# [To do]
The count of lines below that include the string "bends" is the whole answer.

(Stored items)
★ ★ ★ ★ ★
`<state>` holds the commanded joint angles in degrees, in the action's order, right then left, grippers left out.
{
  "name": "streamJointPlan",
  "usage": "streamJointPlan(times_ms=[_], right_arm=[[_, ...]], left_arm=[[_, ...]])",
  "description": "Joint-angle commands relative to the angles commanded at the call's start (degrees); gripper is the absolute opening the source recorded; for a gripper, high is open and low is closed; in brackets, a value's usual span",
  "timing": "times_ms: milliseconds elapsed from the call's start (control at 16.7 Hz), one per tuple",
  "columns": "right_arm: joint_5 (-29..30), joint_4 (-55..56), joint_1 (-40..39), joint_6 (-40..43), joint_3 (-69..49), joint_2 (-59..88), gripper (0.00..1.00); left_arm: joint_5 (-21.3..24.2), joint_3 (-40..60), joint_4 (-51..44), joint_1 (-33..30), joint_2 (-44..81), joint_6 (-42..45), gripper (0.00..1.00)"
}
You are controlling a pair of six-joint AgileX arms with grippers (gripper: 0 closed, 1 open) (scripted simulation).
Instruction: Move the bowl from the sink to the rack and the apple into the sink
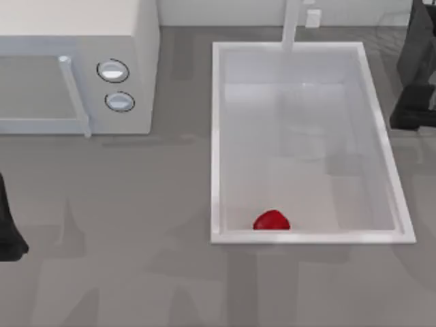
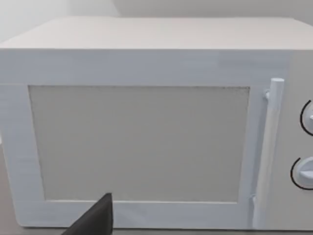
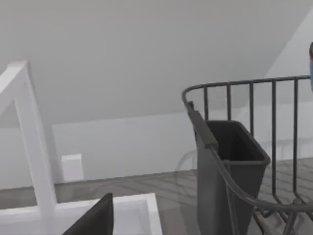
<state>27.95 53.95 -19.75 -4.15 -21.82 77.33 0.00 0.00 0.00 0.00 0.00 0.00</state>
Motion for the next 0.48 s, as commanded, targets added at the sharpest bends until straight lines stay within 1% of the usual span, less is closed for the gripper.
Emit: streamJointPlan(times_ms=[480], right_arm=[[-15.89, -34.65, 13.69, 1.32, 13.46, -52.20, 1.00]], left_arm=[[0.00, 0.00, 0.00, 0.00, 0.00, 0.00, 1.00]])
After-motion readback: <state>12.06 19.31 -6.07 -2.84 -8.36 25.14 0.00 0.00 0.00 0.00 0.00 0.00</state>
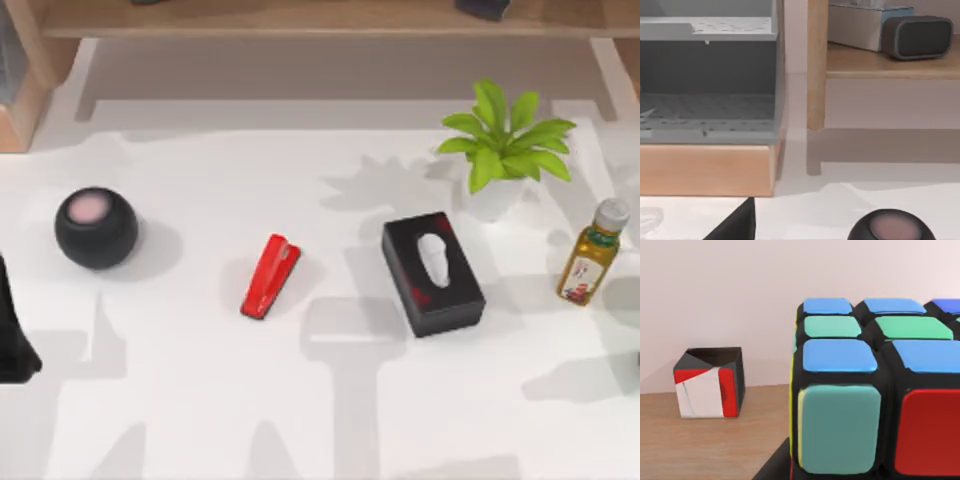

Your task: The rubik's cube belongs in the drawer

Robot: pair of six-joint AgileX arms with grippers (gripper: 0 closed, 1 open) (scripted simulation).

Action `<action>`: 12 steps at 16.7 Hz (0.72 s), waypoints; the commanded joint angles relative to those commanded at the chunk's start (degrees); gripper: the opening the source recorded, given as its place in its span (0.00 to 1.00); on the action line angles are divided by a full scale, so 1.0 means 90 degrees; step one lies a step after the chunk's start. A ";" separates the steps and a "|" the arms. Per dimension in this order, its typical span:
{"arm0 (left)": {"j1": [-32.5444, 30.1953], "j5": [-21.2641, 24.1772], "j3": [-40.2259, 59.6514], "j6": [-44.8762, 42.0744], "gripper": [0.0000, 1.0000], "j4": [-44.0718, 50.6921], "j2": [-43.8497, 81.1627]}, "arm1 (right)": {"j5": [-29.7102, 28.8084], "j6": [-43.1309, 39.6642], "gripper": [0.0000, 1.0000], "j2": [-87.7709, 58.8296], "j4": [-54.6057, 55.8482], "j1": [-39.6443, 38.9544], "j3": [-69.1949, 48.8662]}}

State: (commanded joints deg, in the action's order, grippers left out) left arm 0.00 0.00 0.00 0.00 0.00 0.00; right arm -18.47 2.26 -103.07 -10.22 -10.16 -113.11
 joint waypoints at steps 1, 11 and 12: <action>0.0000 0.0000 0.0000 0.0000 1.00 0.0000 0.0000 | 0.0000 0.0013 0.00 0.0032 -0.0415 0.0222 -0.0303; 0.0000 0.0000 0.0000 0.0000 1.00 0.0000 0.0000 | 0.0353 -0.0674 0.00 -0.1252 -0.5983 0.2827 -0.3645; 0.0000 0.0000 0.0000 0.0000 1.00 0.0000 0.0000 | 0.0459 -0.0828 0.00 -0.1615 -0.6497 0.3012 -0.3929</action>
State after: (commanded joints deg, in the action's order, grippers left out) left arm 0.00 0.00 0.00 0.00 0.00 0.00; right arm -14.34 -5.19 -117.61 -68.70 16.95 -148.47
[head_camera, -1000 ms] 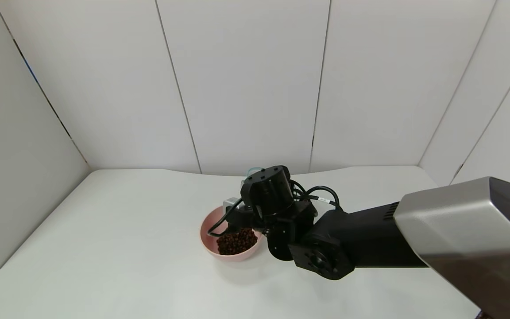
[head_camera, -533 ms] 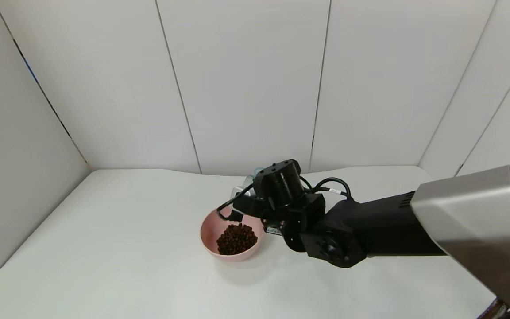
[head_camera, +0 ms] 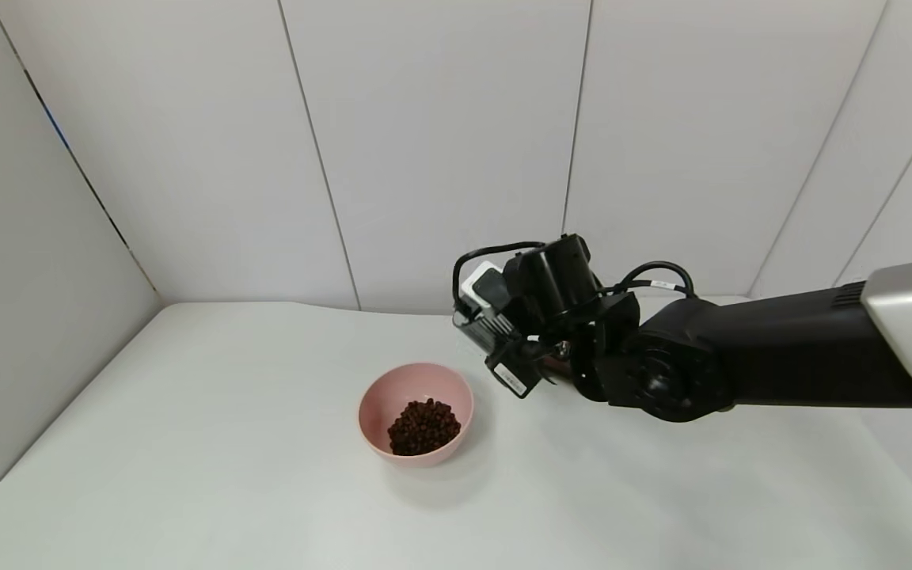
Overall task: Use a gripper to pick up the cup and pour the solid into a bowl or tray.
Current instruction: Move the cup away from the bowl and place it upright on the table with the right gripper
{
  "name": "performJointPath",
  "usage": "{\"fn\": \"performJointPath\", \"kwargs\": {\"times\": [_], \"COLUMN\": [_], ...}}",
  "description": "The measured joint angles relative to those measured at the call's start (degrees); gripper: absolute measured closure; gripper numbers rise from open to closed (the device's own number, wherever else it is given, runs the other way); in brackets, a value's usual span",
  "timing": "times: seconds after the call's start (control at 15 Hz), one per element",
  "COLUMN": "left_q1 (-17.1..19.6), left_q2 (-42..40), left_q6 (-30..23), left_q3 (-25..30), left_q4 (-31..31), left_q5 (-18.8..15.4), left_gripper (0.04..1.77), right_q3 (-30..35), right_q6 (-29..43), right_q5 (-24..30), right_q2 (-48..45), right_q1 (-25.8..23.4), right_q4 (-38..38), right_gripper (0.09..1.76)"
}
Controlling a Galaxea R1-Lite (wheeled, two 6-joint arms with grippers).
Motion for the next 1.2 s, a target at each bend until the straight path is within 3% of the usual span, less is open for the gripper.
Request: {"fn": "performJointPath", "kwargs": {"times": [0.47,0.73,1.2], "left_q1": [0.0,0.0,0.0], "left_q2": [0.0,0.0,0.0], "left_q6": [0.0,0.0,0.0], "left_q3": [0.0,0.0,0.0], "left_q4": [0.0,0.0,0.0], "left_q5": [0.0,0.0,-0.02], "left_gripper": [0.09,0.09,0.09], "right_q3": [4.55,10.79,21.55], "right_q6": [15.1,17.4,19.27], "right_q5": [5.27,5.91,6.1], "right_q2": [-5.07,-6.84,-7.89], "right_q1": [-2.54,-3.38,-7.06], "right_q4": [-1.51,-12.3,-24.59], "right_gripper": [0.52,0.52,0.52]}}
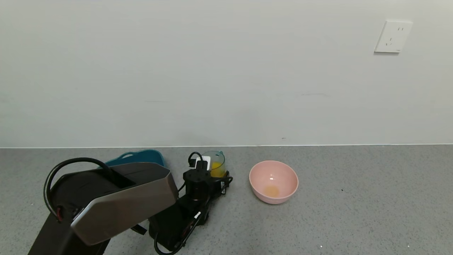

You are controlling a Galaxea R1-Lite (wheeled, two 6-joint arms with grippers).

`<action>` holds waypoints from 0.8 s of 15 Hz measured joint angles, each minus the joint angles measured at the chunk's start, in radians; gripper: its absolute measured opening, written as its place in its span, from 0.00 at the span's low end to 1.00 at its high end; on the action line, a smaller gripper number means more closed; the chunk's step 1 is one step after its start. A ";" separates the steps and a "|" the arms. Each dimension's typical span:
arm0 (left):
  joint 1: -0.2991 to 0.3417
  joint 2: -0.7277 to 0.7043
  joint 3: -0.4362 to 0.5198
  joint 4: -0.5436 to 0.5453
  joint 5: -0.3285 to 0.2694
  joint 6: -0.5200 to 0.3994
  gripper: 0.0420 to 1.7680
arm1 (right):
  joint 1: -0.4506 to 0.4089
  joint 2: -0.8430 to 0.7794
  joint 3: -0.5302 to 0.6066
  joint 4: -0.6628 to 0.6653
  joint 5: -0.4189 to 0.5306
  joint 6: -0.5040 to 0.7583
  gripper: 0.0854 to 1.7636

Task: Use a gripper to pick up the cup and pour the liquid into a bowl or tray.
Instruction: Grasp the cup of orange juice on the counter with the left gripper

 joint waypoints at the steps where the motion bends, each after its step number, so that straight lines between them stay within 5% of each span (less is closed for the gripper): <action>1: 0.000 0.000 0.000 0.001 0.000 0.001 0.76 | 0.000 0.000 0.000 0.000 0.000 0.000 0.97; 12: -0.006 -0.015 0.018 0.009 -0.001 0.013 0.73 | 0.000 0.000 0.000 0.000 0.000 0.000 0.97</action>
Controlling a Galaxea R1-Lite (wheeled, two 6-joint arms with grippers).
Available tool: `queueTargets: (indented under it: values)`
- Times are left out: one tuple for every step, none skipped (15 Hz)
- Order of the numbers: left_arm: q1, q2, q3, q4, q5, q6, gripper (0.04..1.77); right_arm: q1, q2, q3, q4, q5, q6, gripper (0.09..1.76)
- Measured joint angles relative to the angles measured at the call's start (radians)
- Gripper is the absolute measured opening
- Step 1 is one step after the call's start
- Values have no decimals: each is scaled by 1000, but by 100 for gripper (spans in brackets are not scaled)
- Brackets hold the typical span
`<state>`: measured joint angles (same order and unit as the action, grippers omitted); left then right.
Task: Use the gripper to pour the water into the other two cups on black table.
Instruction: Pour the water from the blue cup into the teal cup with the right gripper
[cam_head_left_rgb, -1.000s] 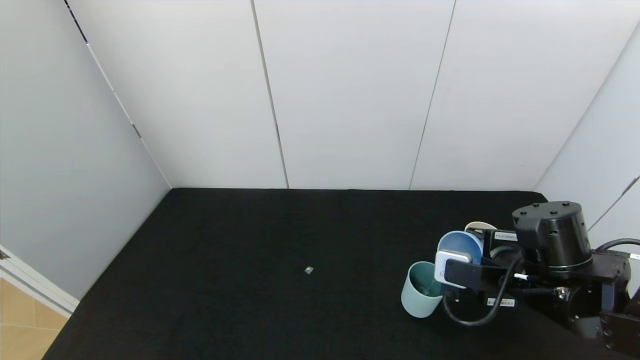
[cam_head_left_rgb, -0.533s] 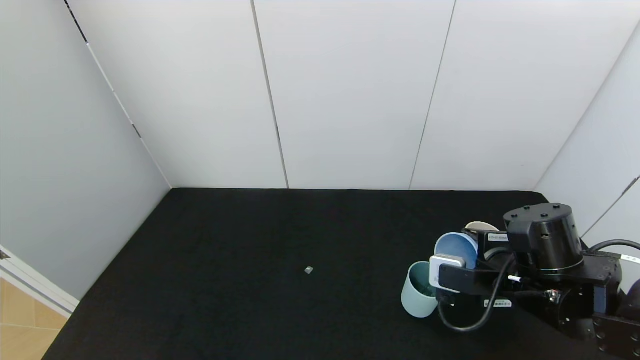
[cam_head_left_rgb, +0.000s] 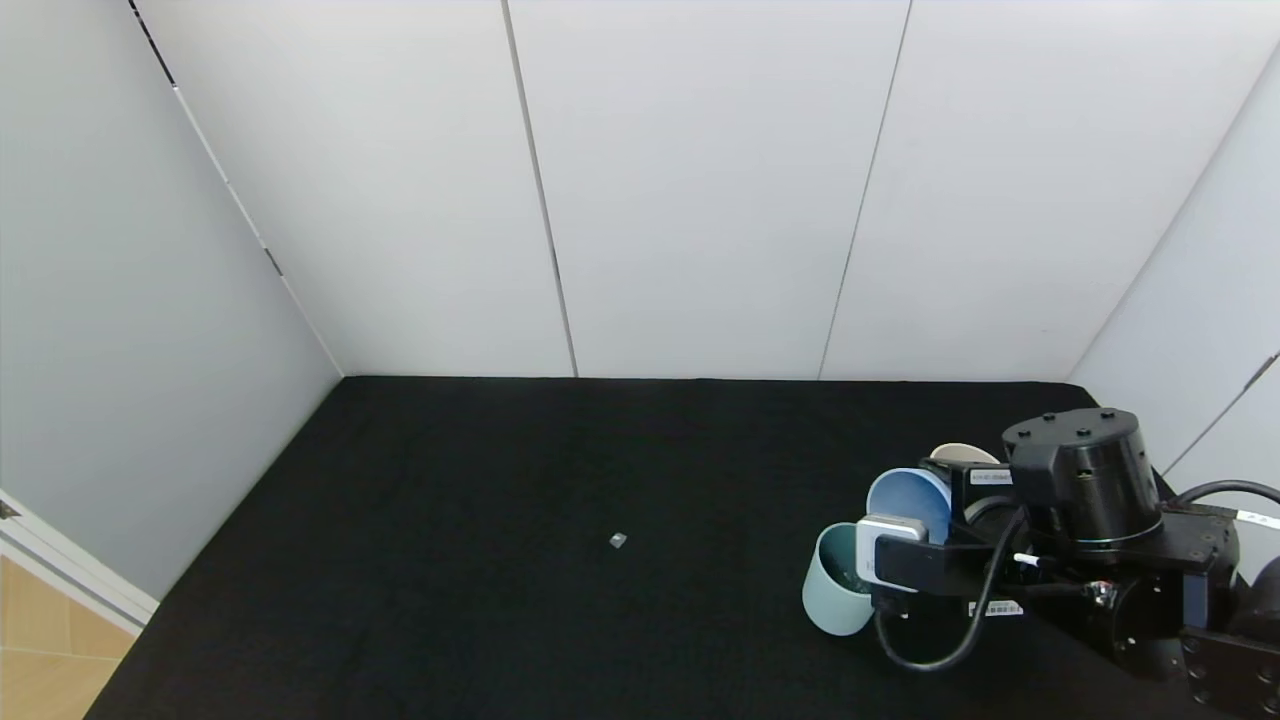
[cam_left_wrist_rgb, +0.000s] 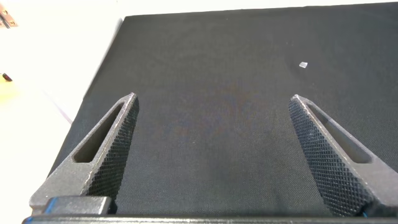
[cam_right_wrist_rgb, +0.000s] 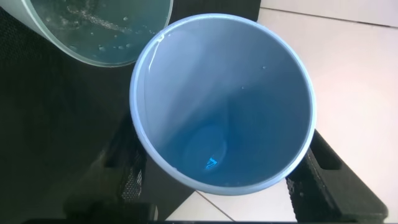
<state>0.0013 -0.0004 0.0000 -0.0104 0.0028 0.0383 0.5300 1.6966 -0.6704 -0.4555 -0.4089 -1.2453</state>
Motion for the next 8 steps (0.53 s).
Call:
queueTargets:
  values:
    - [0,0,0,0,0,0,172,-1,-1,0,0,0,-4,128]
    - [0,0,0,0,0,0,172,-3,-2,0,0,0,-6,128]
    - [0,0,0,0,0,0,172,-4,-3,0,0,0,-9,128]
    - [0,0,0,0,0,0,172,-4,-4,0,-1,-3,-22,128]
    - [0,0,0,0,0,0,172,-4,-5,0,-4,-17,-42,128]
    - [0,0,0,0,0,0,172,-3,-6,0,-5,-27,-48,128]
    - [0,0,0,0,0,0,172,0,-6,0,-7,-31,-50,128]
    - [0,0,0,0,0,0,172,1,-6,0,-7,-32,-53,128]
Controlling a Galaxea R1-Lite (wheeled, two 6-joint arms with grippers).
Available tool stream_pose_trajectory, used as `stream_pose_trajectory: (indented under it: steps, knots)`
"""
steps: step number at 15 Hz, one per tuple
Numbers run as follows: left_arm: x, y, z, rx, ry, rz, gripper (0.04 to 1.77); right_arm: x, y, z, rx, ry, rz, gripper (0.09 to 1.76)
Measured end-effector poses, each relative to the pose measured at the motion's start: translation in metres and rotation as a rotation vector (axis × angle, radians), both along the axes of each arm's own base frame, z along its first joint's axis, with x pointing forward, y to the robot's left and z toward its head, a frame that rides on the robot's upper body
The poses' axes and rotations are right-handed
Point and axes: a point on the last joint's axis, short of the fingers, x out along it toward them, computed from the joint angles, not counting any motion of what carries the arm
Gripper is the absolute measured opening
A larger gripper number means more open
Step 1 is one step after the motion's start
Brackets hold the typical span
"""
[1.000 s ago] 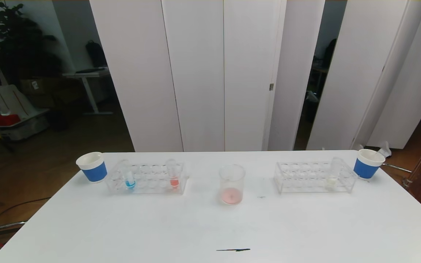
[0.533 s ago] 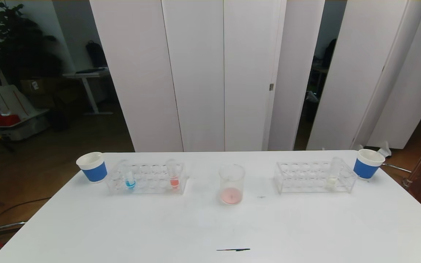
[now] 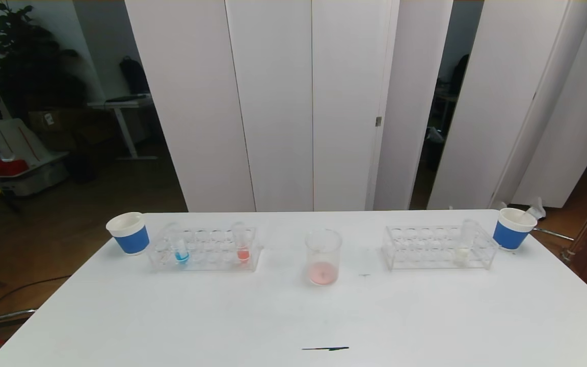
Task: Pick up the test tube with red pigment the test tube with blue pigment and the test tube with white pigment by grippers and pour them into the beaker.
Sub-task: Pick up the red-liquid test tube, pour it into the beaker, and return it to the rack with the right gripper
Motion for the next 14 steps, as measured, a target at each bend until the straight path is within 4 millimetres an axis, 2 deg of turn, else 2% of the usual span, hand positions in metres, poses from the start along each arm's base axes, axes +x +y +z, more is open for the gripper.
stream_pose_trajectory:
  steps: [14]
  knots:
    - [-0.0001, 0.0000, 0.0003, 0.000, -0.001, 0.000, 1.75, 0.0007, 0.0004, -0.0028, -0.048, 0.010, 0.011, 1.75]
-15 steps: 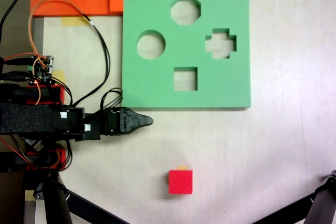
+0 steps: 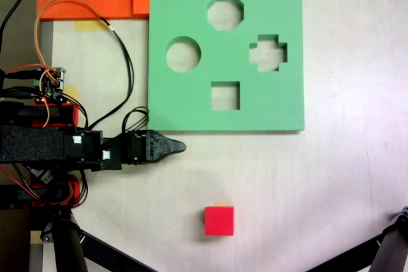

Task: Put the square block into the corresponding hole

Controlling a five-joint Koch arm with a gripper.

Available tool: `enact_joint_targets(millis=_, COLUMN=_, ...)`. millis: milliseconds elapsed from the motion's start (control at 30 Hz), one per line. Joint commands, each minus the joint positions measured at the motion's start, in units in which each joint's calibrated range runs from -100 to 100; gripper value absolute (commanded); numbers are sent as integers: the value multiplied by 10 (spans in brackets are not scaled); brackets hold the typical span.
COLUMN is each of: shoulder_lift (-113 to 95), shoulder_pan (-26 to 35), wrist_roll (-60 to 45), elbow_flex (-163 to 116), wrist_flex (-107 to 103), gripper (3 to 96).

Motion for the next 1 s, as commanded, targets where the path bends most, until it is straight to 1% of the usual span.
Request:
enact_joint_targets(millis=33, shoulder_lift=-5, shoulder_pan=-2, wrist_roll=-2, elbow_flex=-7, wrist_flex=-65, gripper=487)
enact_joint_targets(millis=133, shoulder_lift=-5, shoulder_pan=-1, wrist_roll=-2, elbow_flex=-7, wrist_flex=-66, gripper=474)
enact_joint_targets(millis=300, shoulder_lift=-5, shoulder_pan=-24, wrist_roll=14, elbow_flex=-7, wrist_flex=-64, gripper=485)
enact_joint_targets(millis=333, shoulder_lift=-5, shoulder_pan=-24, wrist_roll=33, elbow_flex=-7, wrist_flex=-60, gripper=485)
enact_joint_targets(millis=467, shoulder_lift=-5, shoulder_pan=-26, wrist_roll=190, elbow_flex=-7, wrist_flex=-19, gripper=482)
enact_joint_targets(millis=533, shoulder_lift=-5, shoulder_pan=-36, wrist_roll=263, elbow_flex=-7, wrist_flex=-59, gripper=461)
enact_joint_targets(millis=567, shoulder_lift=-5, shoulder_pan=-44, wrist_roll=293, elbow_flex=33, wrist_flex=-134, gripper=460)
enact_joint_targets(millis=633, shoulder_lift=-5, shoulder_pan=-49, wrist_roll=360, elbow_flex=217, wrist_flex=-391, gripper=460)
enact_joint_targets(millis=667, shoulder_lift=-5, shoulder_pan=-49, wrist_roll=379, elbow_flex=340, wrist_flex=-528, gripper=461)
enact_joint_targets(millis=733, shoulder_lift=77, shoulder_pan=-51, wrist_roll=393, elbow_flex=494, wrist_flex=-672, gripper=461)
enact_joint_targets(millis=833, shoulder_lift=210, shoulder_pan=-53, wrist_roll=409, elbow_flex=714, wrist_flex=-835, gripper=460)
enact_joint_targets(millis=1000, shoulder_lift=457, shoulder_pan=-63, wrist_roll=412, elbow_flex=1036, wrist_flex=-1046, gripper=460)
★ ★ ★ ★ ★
# [Output]
3